May 15, 2014, 3:16 PM EDT

The Arena Pernambuco has already hosted Confederations Cup games and is ready to go. AP

A police strike in World Cup host city Recife has compelled the Brazilian government to send in army troops to the Pernambuco state capital to restore order amid a series of protests that have engulfed the city and country. After overnight reports of looting of shops and supermarkets and theft of cargo trucks, federal troops were sent to the northeast city as a the labor dispute reaches its third day.

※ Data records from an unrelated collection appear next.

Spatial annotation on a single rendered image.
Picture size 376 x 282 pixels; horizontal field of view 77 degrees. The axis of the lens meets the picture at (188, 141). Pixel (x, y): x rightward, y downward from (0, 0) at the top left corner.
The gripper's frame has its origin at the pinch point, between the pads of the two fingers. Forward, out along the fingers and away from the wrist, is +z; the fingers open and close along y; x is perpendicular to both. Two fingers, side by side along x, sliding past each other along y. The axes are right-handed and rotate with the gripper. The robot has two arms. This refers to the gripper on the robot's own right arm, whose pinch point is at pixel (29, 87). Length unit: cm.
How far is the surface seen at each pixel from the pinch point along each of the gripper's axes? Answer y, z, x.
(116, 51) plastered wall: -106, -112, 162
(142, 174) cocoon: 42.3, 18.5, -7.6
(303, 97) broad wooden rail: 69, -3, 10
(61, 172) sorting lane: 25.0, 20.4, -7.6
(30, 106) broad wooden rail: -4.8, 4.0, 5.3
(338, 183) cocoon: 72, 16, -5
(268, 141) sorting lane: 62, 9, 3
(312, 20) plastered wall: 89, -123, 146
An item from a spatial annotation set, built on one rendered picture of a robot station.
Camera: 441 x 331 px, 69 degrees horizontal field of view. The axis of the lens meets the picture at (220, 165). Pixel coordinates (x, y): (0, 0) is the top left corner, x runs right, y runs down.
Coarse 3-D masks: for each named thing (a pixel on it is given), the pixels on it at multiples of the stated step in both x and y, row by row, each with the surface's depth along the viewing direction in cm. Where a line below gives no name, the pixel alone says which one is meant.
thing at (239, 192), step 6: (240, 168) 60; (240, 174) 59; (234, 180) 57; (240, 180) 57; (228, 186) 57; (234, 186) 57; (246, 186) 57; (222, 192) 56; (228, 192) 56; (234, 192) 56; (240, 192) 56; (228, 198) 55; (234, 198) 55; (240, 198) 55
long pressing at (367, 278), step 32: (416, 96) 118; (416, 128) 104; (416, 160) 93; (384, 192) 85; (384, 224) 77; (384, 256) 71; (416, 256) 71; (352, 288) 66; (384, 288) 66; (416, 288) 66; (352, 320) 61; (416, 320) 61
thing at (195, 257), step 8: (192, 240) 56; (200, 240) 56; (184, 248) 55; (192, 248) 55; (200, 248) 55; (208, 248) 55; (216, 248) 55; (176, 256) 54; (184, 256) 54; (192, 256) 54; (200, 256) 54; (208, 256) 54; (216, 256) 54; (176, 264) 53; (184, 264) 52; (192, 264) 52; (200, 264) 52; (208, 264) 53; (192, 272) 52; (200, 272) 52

Schools and universities have been closed amid the disturbance and civil servants have been given the day off off work while protests continue to criticize government spending on the World Cup and the 2016 Summer Olympics. The demonstrations have also hit the nation’s largest city, Sao Paulo, where protestors cut off access to the venue that will host the World Cup’s opening match.

From the Wall Street Journal:

State police walked off the job on Tuesday, demanding higher salaries. Schools and universities were closed because of concerns for student safety, local media said.

Recife will host five matches during the World Cup, starting with a match between Ivory Coats (sic) and Japan on June 14.

Pernambuco state has 18,800 police offers, according to spokeswoman Marcela Pimenta. Citing security concerns, she declined to say how many have walked off the job or how many federal troops are now in the city.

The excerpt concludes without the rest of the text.